En pleine crise énergétique, des millions de travailleurs migrants indiens quittent leurs villes pour retourner dans leurs villages. Une situation provoquée par l’escalade militaire américaine contre l’Iran a entraîné une flambée des prix du carburant et la raréfaction des ressources essentielles, affectant directement les plus vulnérables.
Cette crise économique, comparable à celle du premier confinement de 2020, révèle comment les systèmes sociaux et économiques sont fragiles. Dans les grandes villes comme Delhi, les restaurants ferment en raison d’une pénurie sévère de GPL et de carburant, poussant des familles à recourir à des fourneaux traditionnels pour cuisiner. Le gouvernement indien affirme que le gaz est toujours disponible, mais la majorité des migrants ne peuvent pas accéder aux systèmes de réservation en ligne : un signe clair de l’impact disproportionné sur les populations démunies.

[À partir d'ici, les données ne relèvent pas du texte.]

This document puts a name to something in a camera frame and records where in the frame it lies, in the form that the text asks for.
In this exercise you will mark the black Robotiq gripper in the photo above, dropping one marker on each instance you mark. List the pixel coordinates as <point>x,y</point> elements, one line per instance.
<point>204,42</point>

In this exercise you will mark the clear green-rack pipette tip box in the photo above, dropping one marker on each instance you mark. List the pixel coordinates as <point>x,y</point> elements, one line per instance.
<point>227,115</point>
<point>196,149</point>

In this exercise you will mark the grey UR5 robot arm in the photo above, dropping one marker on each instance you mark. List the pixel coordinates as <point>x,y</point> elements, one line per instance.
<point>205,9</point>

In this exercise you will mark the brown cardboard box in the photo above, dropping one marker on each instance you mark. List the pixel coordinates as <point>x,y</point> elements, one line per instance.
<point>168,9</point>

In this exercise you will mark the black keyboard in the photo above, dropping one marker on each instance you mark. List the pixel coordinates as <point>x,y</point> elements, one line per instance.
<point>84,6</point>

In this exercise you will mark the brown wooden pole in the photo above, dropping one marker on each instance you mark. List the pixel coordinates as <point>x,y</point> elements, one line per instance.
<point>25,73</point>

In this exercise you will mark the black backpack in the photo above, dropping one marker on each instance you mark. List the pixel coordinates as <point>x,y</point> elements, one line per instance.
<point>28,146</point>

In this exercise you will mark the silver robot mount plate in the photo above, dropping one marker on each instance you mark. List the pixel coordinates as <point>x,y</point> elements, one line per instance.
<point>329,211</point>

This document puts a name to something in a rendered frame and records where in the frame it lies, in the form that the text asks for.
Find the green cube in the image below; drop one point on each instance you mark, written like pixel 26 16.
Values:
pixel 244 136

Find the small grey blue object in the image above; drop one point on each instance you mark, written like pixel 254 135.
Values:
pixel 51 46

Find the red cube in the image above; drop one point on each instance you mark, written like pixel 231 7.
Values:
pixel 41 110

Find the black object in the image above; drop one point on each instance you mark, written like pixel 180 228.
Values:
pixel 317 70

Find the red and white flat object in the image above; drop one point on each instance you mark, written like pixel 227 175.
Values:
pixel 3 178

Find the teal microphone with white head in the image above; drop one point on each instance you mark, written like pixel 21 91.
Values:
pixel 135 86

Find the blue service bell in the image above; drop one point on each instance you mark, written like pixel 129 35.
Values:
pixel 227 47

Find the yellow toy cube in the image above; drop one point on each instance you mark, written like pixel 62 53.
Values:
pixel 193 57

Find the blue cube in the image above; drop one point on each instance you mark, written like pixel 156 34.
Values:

Dans le film Homebound (2025), Shoaib et Chandan incarnent cette réalité : deux jeunes hommes issus de milieux défavorisés, confrontés à des discriminations profondes liées à leur caste et à leur religion. Après la fermeture soudaine d’une usine textile, ils doivent marcher des centaines de kilomètres vers leurs villages en pleine chaleur. Shoaib, musulman, subit des discriminations islamophobes, tandis que Chandan, dalit, évite les quotas d’emploi réservés pour compenser sa caste.
Cette crise, déclenchée par l’implication militaire américaine en Irak, montre à quel point une guerre peut engendrer des conséquences économiques et sociales à un niveau global. Les travailleurs migrants indiens, déjà marginalisés, sont les premiers victimes de ce double choc.
L’exode massif ne fait que commencer : avec la progression des prix énergétiques et l’aggravation du manque de ressources, des millions d’individus risquent de perdre leurs dernières possibilités de survie. L’Inde, bien qu’elle ait tenté de s’adapter aux défis actuels, est confrontée à un défi historique qui menace sa stabilité économique et sociale.